◆ **Directions**
Find the lines below that contain the string "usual". Copy each one.
#### Information supplied ####
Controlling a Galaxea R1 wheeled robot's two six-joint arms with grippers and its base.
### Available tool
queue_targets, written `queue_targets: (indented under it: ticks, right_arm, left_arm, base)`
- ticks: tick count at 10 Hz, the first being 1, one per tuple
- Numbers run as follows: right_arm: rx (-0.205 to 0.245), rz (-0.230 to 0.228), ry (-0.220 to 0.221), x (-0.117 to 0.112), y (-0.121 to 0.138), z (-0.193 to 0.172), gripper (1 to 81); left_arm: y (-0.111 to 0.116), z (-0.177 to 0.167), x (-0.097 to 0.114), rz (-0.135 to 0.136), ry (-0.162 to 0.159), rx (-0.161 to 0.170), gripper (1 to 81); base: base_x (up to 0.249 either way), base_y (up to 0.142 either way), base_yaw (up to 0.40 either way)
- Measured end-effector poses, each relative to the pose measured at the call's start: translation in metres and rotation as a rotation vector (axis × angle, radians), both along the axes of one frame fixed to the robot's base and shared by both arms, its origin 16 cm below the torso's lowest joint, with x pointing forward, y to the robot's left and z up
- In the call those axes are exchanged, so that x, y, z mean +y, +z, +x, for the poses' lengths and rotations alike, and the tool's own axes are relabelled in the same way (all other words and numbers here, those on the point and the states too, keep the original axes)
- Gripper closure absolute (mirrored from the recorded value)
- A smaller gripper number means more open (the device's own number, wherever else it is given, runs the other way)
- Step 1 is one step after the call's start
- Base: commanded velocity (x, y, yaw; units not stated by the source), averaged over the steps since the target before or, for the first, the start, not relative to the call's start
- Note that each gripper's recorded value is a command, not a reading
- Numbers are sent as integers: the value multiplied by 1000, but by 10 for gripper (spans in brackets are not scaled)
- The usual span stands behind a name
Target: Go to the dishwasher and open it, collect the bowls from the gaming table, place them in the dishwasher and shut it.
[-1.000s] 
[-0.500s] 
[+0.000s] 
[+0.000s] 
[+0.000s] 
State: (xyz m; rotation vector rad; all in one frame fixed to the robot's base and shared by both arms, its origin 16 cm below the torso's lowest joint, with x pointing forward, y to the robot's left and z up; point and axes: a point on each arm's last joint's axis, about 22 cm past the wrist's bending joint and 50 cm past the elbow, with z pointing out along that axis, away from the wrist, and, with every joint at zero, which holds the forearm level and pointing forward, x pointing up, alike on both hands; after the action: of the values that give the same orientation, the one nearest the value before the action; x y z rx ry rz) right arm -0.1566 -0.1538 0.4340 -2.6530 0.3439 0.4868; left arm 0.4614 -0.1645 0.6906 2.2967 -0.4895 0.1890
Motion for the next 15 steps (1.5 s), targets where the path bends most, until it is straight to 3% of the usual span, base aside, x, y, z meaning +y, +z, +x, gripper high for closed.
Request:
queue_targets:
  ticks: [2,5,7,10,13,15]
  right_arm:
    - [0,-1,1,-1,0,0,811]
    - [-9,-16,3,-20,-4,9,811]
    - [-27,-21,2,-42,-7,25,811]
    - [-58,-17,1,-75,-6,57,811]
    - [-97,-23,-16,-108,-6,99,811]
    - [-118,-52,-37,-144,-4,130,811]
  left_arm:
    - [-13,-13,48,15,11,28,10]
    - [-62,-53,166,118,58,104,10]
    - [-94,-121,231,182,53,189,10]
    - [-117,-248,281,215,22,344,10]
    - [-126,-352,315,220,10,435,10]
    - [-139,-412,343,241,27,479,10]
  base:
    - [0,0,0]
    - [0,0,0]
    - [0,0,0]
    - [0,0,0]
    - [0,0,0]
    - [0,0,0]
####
◆ **Task output**
- The usual span stands behind a name
Motion for the next 15 steps (1.5 s), targets where the path bends most, until it is straight to 3% of the usual span, base aside, x, y, z meaning +y, +z, +x, gripper high for closed.

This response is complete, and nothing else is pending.